Tak, nowy Radeon HD 5870 to niesamowicie szybka karta graficzna – w rzeczywistości najszybsza karta z pojedynczym procesorem graficznym na świecie. Dlaczego więc ktokolwiek przy zdrowych zmysłach miałby chcieć unieważnić gwarancję w bezmyślnej wyprawie, by wycisnąć więcej megaherców z bestii? George znał odpowiedź i jeśli to czytasz, podejrzewamy, że się zgodzisz. Ostrożnie, niech to diabli, chcemy wiedzieć, jak daleko możemy popchnąć procesor graficzny Cypress.
Nie zadowolimy się też małą podwyżką. Chcemy wiedzieć, jak daleko rozsądny człowiek może posunąć się z Radeonem HD 5870, więc standardowe rozwiązania chłodzenia powietrzem mu nie pomogą. Nie, będziemy potrzebować czegoś bardziej efektywnego. Jeśli chcesz przyspieszyć chłodzenie komputera, najlepszym rozwiązaniem jest chłodzenie cieczą. Więcej informacji na temat samego Radeona HD 5870 znajdziesz tutaj.

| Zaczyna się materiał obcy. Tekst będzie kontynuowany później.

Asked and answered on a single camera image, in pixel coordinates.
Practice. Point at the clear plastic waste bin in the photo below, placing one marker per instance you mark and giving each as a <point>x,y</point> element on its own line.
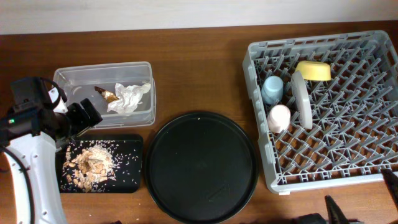
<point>79,83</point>

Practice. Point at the yellow plastic bowl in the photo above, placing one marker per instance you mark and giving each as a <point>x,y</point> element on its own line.
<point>314,71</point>

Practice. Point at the white round plate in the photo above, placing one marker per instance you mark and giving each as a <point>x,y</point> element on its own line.
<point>302,101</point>

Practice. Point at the white napkin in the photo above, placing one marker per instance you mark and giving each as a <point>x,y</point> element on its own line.
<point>128,98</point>

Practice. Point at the pink plastic cup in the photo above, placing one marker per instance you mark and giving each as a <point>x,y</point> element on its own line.
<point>278,118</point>

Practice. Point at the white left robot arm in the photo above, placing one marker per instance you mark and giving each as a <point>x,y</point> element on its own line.
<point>32,165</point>

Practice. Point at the grey dishwasher rack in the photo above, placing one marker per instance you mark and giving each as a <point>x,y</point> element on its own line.
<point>354,133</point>

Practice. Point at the food scraps pile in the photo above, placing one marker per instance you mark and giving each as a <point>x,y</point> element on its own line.
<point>88,165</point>

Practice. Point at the black rectangular tray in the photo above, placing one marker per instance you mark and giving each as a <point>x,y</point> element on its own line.
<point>130,174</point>

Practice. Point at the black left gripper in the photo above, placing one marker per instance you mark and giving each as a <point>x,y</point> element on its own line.
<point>83,121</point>

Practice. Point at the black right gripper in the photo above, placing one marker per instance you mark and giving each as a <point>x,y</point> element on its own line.
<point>339,216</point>

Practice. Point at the round black serving tray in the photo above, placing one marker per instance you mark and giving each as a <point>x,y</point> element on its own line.
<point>201,167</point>

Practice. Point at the brown gold coffee wrapper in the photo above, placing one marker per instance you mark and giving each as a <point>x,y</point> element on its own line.
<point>107,95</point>

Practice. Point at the light blue plastic cup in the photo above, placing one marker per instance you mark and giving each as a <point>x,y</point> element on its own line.
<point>272,90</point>

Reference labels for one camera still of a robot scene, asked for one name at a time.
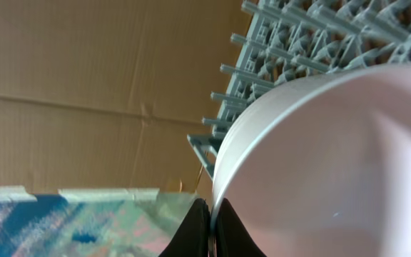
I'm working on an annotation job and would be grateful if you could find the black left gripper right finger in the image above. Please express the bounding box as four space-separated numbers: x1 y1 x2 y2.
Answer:
215 198 266 257

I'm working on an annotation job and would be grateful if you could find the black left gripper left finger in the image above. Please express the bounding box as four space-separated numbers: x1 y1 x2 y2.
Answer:
159 198 210 257

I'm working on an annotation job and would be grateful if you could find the grey dishwasher rack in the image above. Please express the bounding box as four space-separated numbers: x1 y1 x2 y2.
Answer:
188 0 411 176

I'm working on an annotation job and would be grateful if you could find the colourful patterned cloth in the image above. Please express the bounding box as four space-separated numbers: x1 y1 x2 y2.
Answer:
0 186 197 256

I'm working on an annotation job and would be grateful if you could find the brown cardboard panel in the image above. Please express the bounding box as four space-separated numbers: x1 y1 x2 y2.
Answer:
0 1 250 193

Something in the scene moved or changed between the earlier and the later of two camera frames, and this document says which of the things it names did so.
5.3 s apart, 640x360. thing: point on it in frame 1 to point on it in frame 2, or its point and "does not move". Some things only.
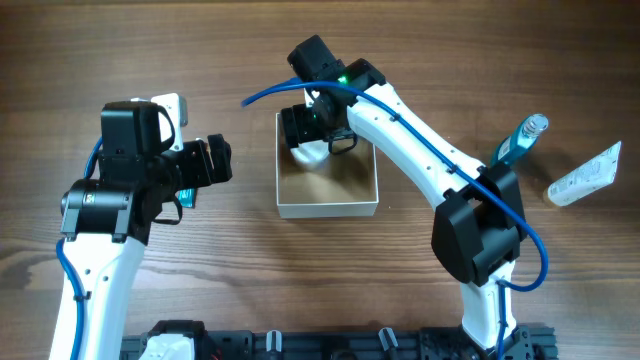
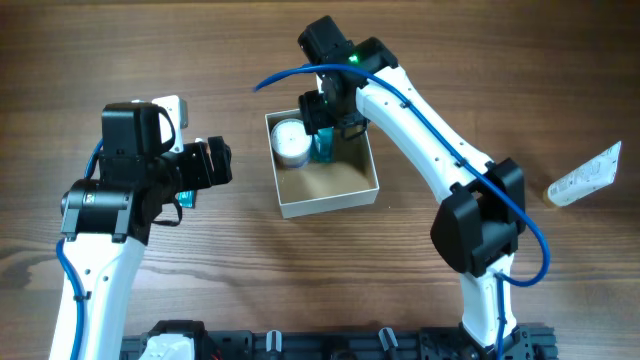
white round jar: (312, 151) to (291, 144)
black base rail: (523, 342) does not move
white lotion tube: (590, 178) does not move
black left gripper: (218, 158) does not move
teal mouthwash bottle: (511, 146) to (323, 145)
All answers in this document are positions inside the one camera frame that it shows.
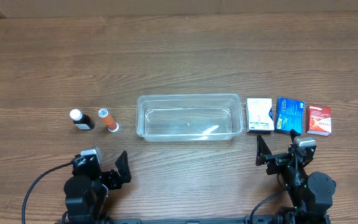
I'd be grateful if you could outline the blue medicine box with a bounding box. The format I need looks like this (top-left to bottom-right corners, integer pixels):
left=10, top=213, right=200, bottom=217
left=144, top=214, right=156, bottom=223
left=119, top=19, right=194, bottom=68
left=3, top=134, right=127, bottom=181
left=275, top=97, right=305, bottom=134

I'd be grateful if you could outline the red medicine box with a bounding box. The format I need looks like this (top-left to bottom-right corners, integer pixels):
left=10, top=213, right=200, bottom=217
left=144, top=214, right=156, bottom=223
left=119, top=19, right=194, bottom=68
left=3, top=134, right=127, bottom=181
left=306, top=105, right=332, bottom=136

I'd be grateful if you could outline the orange tablet tube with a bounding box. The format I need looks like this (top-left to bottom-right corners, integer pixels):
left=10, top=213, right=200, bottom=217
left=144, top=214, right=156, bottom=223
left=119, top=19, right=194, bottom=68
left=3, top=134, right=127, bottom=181
left=98, top=108, right=119, bottom=133

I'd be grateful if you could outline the white medicine box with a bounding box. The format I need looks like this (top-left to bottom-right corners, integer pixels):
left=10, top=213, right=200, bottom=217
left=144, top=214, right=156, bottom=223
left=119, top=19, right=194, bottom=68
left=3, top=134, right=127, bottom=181
left=245, top=98, right=275, bottom=133

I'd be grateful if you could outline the dark syrup bottle white cap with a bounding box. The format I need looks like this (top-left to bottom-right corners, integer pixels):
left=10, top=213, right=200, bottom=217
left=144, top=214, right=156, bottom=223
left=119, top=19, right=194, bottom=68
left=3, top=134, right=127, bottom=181
left=70, top=109, right=95, bottom=131

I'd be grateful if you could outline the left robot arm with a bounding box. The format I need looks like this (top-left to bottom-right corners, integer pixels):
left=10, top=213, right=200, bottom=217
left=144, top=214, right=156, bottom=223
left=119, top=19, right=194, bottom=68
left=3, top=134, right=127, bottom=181
left=62, top=148, right=132, bottom=223

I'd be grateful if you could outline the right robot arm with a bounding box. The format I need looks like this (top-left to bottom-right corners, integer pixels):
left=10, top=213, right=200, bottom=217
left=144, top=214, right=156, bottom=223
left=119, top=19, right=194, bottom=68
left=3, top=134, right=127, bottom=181
left=245, top=129, right=336, bottom=224

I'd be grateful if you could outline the clear plastic container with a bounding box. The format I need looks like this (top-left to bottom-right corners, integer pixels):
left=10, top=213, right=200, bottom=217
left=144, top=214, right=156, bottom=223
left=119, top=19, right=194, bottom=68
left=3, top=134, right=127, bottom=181
left=135, top=93, right=244, bottom=142

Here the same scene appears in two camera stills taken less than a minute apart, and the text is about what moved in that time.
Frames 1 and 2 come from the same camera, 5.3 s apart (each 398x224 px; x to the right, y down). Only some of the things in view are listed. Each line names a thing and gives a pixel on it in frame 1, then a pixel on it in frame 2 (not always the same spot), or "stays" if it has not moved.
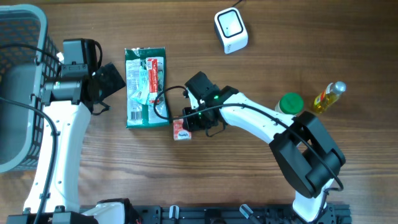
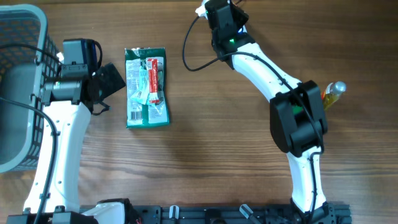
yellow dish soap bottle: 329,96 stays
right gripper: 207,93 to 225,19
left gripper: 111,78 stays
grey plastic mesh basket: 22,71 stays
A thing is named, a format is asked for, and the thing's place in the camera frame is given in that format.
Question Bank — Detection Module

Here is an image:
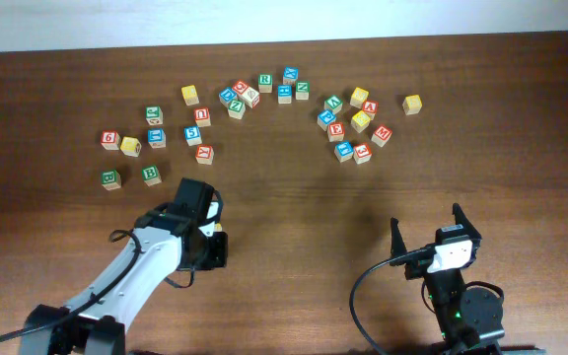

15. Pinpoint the red U block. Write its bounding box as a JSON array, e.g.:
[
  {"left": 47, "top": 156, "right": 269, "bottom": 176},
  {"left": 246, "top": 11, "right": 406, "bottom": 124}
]
[{"left": 194, "top": 107, "right": 211, "bottom": 127}]

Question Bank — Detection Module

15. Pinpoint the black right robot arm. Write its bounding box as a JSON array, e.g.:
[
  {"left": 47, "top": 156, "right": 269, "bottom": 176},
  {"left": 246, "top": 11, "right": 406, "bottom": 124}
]
[{"left": 390, "top": 203, "right": 546, "bottom": 354}]

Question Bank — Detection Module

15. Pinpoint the blue 5 block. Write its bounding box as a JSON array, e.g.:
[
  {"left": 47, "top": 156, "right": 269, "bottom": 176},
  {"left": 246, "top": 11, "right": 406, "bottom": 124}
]
[{"left": 183, "top": 126, "right": 202, "bottom": 146}]

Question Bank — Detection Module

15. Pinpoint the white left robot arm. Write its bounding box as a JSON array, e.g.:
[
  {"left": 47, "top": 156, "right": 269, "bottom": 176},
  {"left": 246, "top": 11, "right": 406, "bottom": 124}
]
[{"left": 19, "top": 201, "right": 227, "bottom": 354}]

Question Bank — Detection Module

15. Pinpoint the green B block left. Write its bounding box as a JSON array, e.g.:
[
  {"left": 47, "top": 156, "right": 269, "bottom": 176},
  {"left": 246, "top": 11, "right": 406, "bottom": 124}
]
[{"left": 101, "top": 170, "right": 121, "bottom": 190}]

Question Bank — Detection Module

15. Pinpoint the blue H block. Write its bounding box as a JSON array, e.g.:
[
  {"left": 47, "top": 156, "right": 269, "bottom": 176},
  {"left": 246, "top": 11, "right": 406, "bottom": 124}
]
[{"left": 277, "top": 85, "right": 292, "bottom": 105}]

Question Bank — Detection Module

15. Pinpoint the red A block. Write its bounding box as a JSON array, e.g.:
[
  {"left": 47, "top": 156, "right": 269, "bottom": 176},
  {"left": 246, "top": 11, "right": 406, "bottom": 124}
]
[{"left": 361, "top": 101, "right": 379, "bottom": 120}]

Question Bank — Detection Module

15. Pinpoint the red 6 I block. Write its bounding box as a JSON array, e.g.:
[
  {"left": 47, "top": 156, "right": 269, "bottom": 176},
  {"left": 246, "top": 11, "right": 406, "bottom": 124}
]
[{"left": 101, "top": 130, "right": 121, "bottom": 151}]

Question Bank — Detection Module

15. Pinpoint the red M block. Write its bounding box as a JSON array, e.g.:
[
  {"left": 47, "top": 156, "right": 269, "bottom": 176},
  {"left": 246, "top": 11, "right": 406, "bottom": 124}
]
[{"left": 371, "top": 125, "right": 392, "bottom": 147}]

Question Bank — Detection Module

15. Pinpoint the blue D block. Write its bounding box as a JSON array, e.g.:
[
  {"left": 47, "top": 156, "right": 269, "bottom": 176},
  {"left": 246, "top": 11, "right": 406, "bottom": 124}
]
[{"left": 219, "top": 87, "right": 237, "bottom": 107}]

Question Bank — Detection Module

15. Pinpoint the red E block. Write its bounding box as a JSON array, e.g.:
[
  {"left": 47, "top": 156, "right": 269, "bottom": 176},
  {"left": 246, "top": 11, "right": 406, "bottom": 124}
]
[{"left": 326, "top": 122, "right": 345, "bottom": 142}]

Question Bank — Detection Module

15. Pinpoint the green b block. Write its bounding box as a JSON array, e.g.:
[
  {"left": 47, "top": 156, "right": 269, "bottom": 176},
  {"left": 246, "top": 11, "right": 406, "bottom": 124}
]
[
  {"left": 101, "top": 170, "right": 121, "bottom": 190},
  {"left": 142, "top": 165, "right": 162, "bottom": 186}
]

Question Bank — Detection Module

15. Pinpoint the green Z block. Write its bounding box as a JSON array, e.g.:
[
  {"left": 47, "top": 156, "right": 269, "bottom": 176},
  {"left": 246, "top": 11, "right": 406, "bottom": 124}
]
[{"left": 228, "top": 100, "right": 246, "bottom": 119}]

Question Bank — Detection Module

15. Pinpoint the blue P block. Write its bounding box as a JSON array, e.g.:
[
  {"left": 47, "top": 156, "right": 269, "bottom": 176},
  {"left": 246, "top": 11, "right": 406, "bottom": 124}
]
[{"left": 318, "top": 109, "right": 336, "bottom": 131}]

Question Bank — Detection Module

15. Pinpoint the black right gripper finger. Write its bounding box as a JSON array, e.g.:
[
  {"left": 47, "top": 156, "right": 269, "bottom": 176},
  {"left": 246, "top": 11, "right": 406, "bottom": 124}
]
[
  {"left": 453, "top": 203, "right": 480, "bottom": 241},
  {"left": 390, "top": 217, "right": 407, "bottom": 258}
]

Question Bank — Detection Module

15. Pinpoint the green V block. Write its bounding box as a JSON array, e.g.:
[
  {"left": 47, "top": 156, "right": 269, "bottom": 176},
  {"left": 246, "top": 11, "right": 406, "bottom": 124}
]
[{"left": 323, "top": 95, "right": 343, "bottom": 114}]

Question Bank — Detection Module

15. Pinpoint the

To naturalne, że patrzymy na nowy Radeon HD 5870 LCS PowerColor jako wybraną broń do zabicia megahercowego (a może gigahercowego?) smoka. Wyposażona we wstępnie zainstalowany blok wodny EK, karta jest fabrycznie podkręcona i reklamowana w celu utrzymywania temperatury poniżej 50 stopni Celsjusza przy obciążeniu. Zacznijmy naszą podróż do overclockingu od bliższego przyjrzenia się karcie.